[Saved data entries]
== Segment start ==
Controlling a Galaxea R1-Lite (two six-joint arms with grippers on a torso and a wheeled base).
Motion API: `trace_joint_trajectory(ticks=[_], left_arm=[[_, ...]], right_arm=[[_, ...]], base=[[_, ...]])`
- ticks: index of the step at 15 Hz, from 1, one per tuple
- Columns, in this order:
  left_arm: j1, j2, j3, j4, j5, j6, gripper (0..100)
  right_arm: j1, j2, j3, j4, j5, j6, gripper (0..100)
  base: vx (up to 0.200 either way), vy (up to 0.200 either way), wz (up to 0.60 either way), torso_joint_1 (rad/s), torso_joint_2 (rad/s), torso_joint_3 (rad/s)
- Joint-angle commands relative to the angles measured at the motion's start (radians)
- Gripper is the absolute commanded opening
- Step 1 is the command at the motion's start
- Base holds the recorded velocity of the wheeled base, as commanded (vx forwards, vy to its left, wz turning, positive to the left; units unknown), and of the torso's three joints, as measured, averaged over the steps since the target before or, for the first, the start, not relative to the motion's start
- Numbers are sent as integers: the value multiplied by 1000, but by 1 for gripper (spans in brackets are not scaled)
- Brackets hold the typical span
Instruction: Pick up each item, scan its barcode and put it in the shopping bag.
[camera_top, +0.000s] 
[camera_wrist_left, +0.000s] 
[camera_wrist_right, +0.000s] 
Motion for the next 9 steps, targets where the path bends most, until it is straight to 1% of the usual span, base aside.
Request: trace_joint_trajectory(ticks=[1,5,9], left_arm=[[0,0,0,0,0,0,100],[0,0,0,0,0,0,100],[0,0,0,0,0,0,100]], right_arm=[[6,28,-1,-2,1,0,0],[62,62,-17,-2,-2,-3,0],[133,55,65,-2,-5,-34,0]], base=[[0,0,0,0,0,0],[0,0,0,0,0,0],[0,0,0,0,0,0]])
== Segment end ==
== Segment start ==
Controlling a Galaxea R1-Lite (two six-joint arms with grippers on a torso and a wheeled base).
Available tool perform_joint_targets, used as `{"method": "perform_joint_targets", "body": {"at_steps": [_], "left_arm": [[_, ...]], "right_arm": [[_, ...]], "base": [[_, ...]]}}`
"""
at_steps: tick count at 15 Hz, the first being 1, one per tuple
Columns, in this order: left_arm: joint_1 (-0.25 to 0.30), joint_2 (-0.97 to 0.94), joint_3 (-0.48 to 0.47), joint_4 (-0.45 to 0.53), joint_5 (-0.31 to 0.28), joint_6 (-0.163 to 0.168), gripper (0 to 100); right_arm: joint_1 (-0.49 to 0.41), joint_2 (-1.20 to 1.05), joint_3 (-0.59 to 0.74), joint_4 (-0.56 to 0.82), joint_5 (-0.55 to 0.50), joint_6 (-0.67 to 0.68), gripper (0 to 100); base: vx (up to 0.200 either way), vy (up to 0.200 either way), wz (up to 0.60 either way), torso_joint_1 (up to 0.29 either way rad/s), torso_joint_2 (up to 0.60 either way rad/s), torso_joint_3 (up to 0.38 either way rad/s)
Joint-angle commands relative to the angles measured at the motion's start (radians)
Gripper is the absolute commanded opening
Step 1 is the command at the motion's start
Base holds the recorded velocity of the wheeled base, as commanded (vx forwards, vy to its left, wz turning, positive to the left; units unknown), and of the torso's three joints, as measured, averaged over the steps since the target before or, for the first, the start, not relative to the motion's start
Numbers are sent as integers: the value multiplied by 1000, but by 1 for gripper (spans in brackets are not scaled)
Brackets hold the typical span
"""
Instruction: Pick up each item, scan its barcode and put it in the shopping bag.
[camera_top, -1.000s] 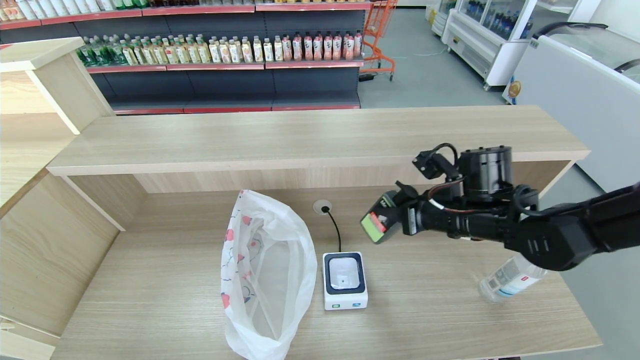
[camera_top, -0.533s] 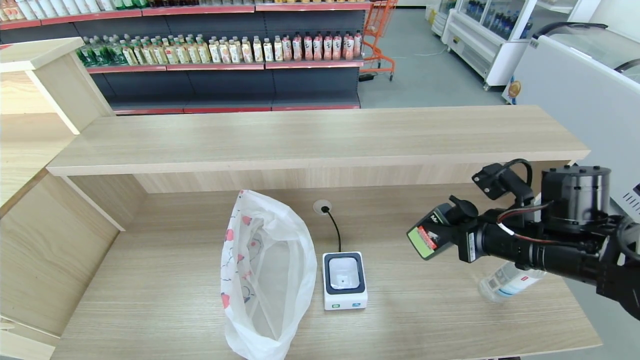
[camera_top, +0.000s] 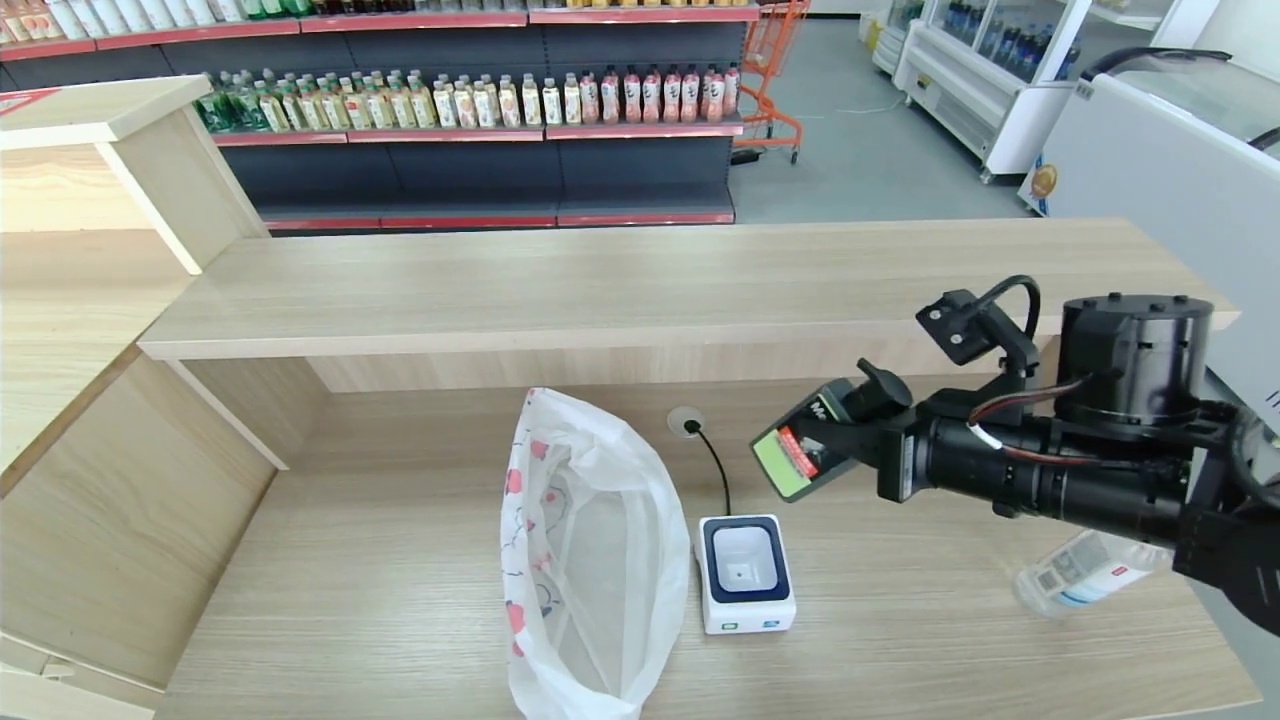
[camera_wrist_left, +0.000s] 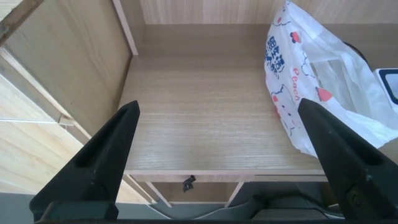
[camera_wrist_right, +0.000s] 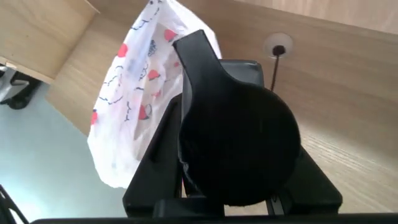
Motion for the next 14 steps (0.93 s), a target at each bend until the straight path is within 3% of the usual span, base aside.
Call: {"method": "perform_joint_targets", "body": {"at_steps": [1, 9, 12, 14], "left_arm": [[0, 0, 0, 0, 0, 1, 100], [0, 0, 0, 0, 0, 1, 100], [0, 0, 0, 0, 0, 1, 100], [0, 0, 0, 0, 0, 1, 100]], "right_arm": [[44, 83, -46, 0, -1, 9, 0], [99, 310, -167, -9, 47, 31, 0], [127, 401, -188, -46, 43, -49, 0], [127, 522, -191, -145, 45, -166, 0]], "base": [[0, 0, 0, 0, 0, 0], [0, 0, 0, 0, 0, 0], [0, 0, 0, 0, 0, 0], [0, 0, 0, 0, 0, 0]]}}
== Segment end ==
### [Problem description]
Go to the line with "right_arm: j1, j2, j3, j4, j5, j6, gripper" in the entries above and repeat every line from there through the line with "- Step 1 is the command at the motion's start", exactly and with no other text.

### [Result of the task]
  right_arm: j1, j2, j3, j4, j5, j6, gripper (0..100)
  base: vx (up to 0.200 either way), vy (up to 0.200 either way), wz (up to 0.60 either way), torso_joint_1 (rad/s), torso_joint_2 (rad/s), torso_joint_3 (rad/s)
- Joint-angle commands relative to the angles measured at the motion's start (radians)
- Gripper is the absolute commanded opening
- Step 1 is the command at the motion's start

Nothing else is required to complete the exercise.